Spirallingdownwards · 02/11/2023 10:02

Ivesaidenough · 02/11/2023 00:21

I've asked DP to check with school if there is another date DS could do instead - he thinks there won't be.

Dont ask DP to check. I would check myself!!

itsgettingweird · 02/11/2023 10:03

I'm always the first to say to honour commitments.

But not when it's 5-7 years of schooling Vs 1 lunch!

Your dh can go to lunch. You take ds to the exam - and best of luck to him

Mumof2teens79 · 02/11/2023 10:06

Itsnotchristmasyet · 02/11/2023 09:35

No never!

I understand couples celebrating it of course but it seems odd to me that others would celebrate the length of someone else’s marriage.

Would anyone truly care if someone’s been married for 20 years or 40 years.

If they wanted people to come for a meal to celebrate with them then I absolutely would to be supportive, but only if I was free.
I wouldn’t cancel important plans because of it.
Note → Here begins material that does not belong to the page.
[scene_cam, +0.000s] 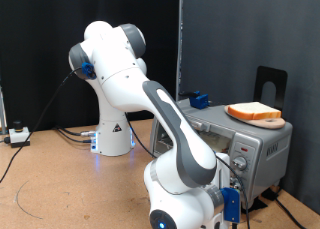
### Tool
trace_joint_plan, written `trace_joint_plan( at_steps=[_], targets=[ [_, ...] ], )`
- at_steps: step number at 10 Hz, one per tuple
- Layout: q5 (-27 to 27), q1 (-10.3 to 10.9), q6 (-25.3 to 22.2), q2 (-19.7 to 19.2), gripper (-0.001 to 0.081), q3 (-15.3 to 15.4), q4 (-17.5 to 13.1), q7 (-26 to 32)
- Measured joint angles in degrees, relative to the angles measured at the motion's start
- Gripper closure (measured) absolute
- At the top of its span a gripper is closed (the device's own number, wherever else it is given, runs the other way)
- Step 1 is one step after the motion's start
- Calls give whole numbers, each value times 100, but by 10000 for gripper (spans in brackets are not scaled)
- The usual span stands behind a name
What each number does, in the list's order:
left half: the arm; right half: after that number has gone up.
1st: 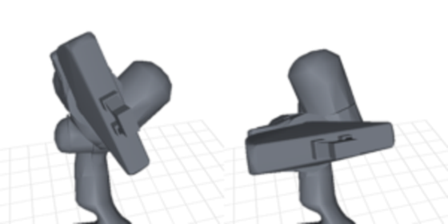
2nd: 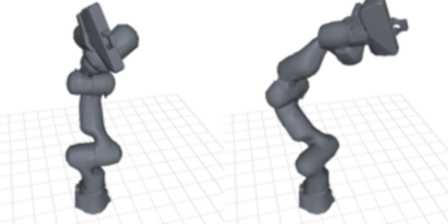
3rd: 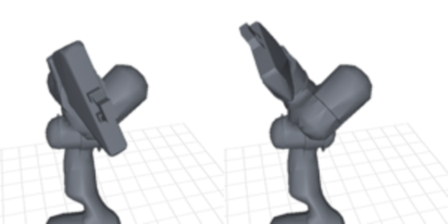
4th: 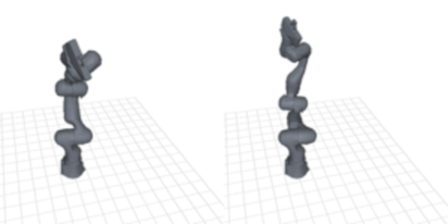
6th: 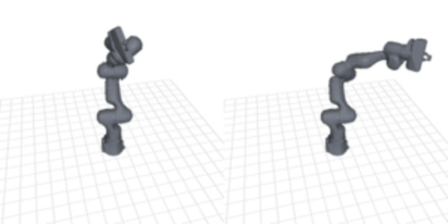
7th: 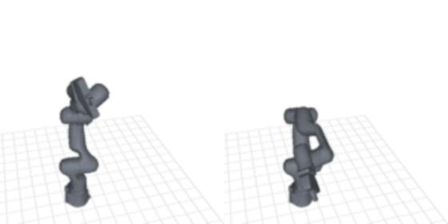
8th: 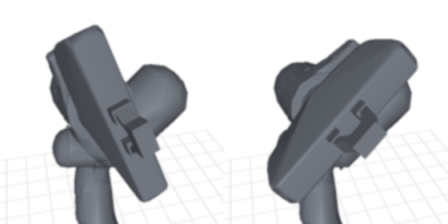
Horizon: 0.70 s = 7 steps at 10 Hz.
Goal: Make a piece of toast with the oven
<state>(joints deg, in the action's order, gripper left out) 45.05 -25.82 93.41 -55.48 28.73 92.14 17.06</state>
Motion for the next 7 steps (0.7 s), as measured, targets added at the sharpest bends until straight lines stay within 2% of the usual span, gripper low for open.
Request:
trace_joint_plan(
  at_steps=[3,7],
  targets=[
    [79,-107,683,417,707,95,541,1426],
    [386,-200,1005,582,707,129,862,2215]
  ],
)
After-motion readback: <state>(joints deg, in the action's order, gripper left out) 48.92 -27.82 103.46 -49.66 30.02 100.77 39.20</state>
Why would anyone care about celebrating the anniversary of someone else's birth either?
Birthdays are ridiculous
And weddings, if I don't care how long you have Bern married I am hardly going to care if you have only been married a few hours am I?

LuluMorris · 02/11/2023 10:06

Absolutely let him sit the exam. It is an amazing opportunity for your son. Join them afterwards if time allows

Itsnotchristmasyet · 02/11/2023 10:15

Mumof2teens79 · 02/11/2023 10:06

Why would anyone care about celebrating the anniversary of someone else's birth either?
Birthdays are ridiculous
And weddings, if I don't care how long you have Bern married I am hardly going to care if you have only been married a few hours am I?

I agree.

I would go to be supportive to my friends/family but I wouldn’t cancel my important plans to go, unless it was perhaps for a child’s celebration.

Where does it stop.
Celebrating a new job, maybe.
Celebrating being there a year, 2 years etc, seems a bit silly.

I wouldn’t want anyone cancelling important plans just to come to my birthday, wedding, wedding anniversary, funeral, new job celebration etc.